Worcester: EPBD and heating controls

Worcester: EPBD and heating controls

The recent Energy Performance of Buildings Directive (EPBD) draft revision included proposed requirements for individual room temperature controls in both new buildings and when boilers are replaced. While the final text is still to appear, it provides a likely indication of where the specification and installation of heating controls is headed, says Martyn Bridges, Director of Technical Communication and Product Management at Worcester, Bosch Group.

For installers up and down the country, a number of changes are on the horizon when it comes to the replacement of new and existing boilers. One of these potential changes include proposals from the EPBD, requiring individual room temperature controls, such as thermostatic radiator valves (TRVs), to be fitted in conjunction with a new or replacement boiler. While at the time of publication this remains a provisional agreement, the policy is being accepted as likely to go ahead.

For the plumbing and heating industry, this is a welcome change and a further win for improving efficiency standards in the UK and the rest of Europe. It doesn’t come without its own set of logistical concerns however, and for many installers who will be tasked with communicating this to customers in the future, there will be questions.

The fine print
As previously mentioned, institutions still need to approve the deal, but we know already that guidance is going to help inform the process. Wording to the effect of ‘where technically, economically and functionally feasible’ suggests that there will be some allowed flexibility. This is promising given that, for existing properties, a lot of extra work for the installer may be needed in cases where the installation of certain fixtures may compromise the aesthetics, or for smaller properties which could see little to no tangible benefit. Obviously, each building will need to be treated differently depending on the size and layout. For a large proportion of new and existing homes however, it is likely that they already have this measure installed.

The benefits
Installers have long known the benefits of smart, electrical heating controls. When compared to a traditional thermostat, which monitors temperature from a single location in the home, problems can and do occur. This is especially the case if a thermostat is situated right by the front door – or another potentially draughty or colder area of the home – as this ultimately means the thermostat will constantly signal to the boiler, resulting in inefficiencies. This is where the potential EPBD plans come to the fore, as controlled heating zones would need to be created via TRVs in individual rooms, supplying a controlled level of heating to suit the individual room and the differing temperatures that these rooms require.

The solutions
When it comes to helping a homeowner choose the right boiler controls for their home, there is no shortage of options to choose from. With the variety out there it makes sense, even prior to the deal being agreed, to suggest controls which can control individual rooms. This level of control has benefits not only to the efficiency and comfort of the household, but also reflects the growing desire consumers have to personalise heating to fit the different needs of the family.

“For installers up and down the country, a number of changes are on the horizon when it comes to the replacement of new and existing boilers.”

Internet enabled smart controls are the flavour of the month.
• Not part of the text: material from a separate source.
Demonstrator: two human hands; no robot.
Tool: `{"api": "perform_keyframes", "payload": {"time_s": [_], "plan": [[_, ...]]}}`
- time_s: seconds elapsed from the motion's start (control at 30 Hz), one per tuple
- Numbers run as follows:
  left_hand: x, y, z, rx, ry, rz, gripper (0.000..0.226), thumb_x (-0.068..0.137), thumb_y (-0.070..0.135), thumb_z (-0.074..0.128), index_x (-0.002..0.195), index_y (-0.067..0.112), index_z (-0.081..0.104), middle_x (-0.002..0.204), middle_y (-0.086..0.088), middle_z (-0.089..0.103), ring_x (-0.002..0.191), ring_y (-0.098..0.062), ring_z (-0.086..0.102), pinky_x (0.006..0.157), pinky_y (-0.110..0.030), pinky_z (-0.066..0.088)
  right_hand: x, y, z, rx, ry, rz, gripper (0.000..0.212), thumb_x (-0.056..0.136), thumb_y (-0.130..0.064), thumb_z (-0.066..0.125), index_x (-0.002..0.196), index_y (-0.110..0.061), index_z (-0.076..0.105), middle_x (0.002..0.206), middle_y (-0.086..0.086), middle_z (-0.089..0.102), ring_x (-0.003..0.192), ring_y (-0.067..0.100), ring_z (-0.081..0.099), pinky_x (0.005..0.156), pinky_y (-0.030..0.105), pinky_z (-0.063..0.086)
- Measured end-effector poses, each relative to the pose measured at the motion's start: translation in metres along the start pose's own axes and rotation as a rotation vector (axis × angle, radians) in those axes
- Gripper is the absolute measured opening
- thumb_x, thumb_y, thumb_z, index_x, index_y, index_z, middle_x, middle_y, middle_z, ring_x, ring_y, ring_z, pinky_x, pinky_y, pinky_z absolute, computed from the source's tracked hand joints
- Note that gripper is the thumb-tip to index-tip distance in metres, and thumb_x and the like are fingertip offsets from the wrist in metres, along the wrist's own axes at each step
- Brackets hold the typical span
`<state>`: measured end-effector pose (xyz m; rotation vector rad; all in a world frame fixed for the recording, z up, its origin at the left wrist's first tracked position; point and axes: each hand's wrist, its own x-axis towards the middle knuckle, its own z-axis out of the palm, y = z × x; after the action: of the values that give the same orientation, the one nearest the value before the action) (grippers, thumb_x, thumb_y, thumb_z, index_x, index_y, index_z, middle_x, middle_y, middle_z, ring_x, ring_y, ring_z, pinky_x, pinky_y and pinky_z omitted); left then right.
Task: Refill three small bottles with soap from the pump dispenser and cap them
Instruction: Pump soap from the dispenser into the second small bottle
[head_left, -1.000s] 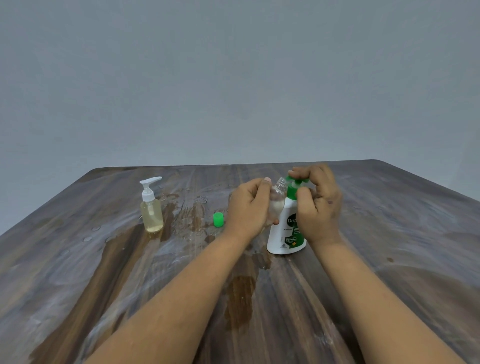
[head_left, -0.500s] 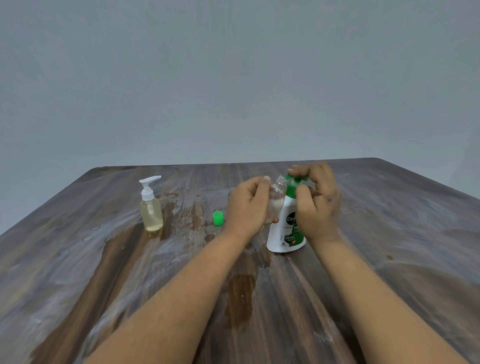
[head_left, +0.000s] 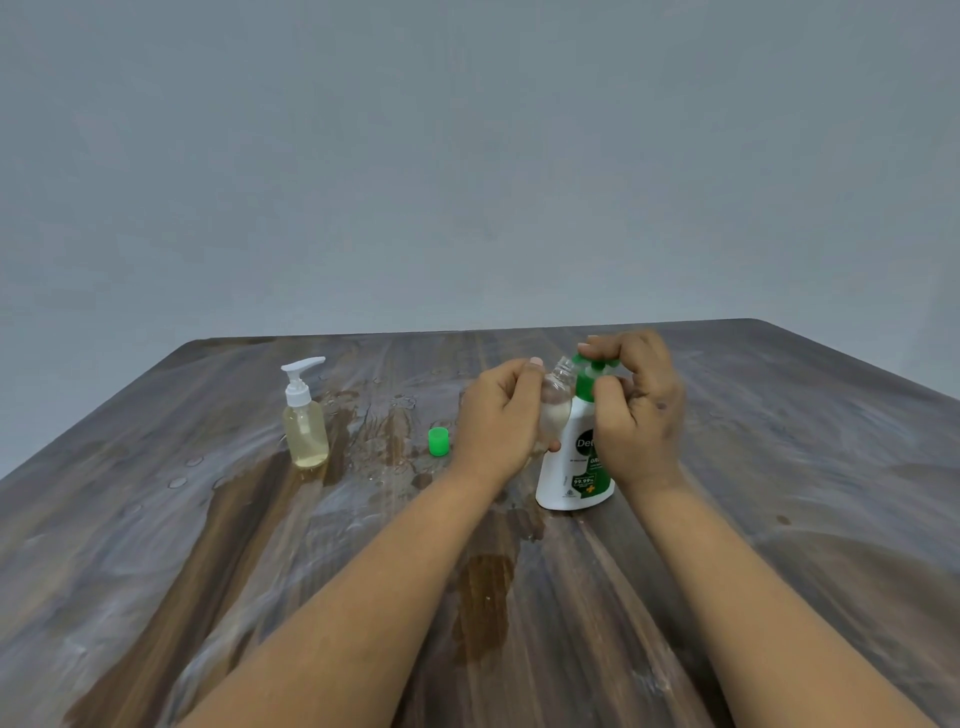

However, for homeowners who are not interested in smart technology at this moment, digital controls incorporating load and weather compensation can be just as beneficial when it comes to improving efficiency.

At Worcester, we have a variety of heating controls which can intelligently control different time and temperatures at differing levels and periods throughout the day. Devices with the latest smart technology are now able to remember schedules and adapt to the user automatically by monitoring attendance at home and the desired personal comfort settings.

Overall, as the UK moves towards a more efficient future, we can expect home heating to be a big part of this movement given that domestic consumption of gas remains high. Installers cannot be underestimated in this and it will rely on qualified heating engineers to impart the right knowledge and product understanding to reliably inform customers of their options.